Task brief —
Repeat the listing exactly, minus the pictures.

- - - -

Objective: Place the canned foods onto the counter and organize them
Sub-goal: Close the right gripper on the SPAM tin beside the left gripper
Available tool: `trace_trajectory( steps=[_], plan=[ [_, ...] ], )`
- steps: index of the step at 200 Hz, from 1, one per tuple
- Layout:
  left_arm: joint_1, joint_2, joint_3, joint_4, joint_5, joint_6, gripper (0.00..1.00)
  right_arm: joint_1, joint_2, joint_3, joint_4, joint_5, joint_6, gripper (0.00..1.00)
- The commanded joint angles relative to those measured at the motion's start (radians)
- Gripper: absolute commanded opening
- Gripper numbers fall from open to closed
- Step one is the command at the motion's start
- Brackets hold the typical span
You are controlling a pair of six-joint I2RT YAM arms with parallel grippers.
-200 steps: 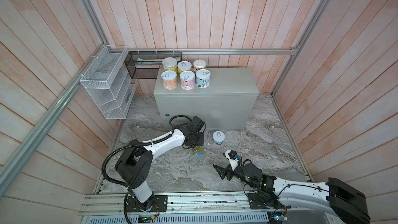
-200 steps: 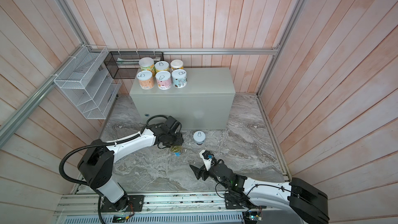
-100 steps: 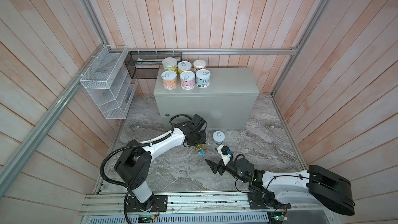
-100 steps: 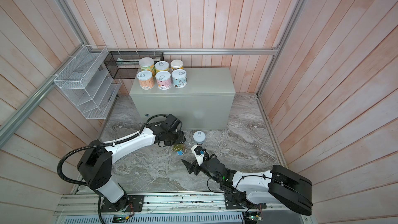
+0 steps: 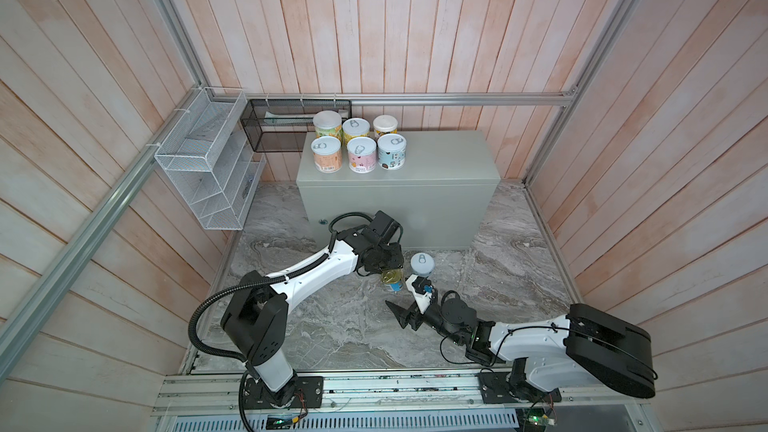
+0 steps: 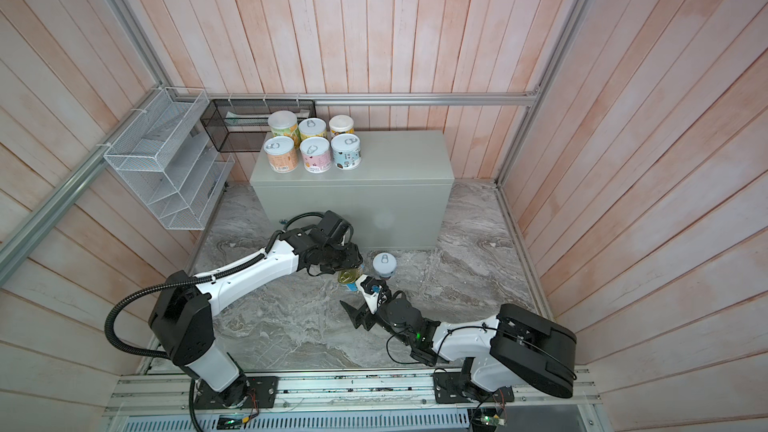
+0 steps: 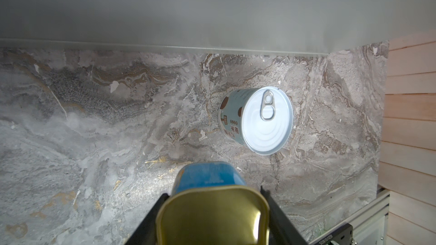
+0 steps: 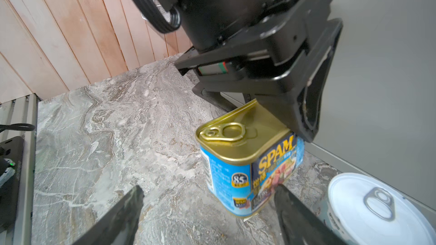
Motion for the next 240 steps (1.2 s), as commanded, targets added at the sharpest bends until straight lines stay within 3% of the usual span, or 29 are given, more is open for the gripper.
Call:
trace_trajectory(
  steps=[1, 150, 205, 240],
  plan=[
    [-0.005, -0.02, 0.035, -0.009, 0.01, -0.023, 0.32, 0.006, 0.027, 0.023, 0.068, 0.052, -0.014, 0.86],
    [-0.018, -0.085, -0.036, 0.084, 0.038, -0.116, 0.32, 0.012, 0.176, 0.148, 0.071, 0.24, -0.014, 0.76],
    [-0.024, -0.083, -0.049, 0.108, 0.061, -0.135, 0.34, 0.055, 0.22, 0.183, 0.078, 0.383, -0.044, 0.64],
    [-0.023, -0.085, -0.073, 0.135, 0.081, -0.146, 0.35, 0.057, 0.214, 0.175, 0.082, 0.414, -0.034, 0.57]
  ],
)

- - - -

Result for this exercise —
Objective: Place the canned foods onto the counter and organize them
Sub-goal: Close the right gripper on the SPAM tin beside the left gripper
Available tool: `trace_trajectory( steps=[_], plan=[ [_, ...] ], )`
- steps: index of the step at 200 Hz, from 1, one per tuple
- Layout:
  left_arm: joint_1, joint_2, joint_3, joint_4, joint_5, joint_6, gripper (0.00..1.00)
  right_arm: joint_1, joint_2, joint_3, joint_4, joint_5, joint_6, gripper (0.00..1.00)
- The commanded joint angles relative to those measured at the motion's start (radians)
- Gripper: absolute commanded opening
- Gripper numbers fall from open to closed
- Step one is the command at the motion's start
- Brackets hold the typical span
You are controlling a pair of six-joint I2RT YAM arms with parallel grippers.
-200 steps: 
-200 steps: 
-100 steps: 
-100 steps: 
+0 steps: 
+0 steps: 
+0 steps: 
+0 steps: 
Motion for the next 240 steps (1.2 s), as commanded, targets added at the sharpest bends until straight lines stay within 3% of the usual span, or 29 are given, more is open for the gripper.
Call:
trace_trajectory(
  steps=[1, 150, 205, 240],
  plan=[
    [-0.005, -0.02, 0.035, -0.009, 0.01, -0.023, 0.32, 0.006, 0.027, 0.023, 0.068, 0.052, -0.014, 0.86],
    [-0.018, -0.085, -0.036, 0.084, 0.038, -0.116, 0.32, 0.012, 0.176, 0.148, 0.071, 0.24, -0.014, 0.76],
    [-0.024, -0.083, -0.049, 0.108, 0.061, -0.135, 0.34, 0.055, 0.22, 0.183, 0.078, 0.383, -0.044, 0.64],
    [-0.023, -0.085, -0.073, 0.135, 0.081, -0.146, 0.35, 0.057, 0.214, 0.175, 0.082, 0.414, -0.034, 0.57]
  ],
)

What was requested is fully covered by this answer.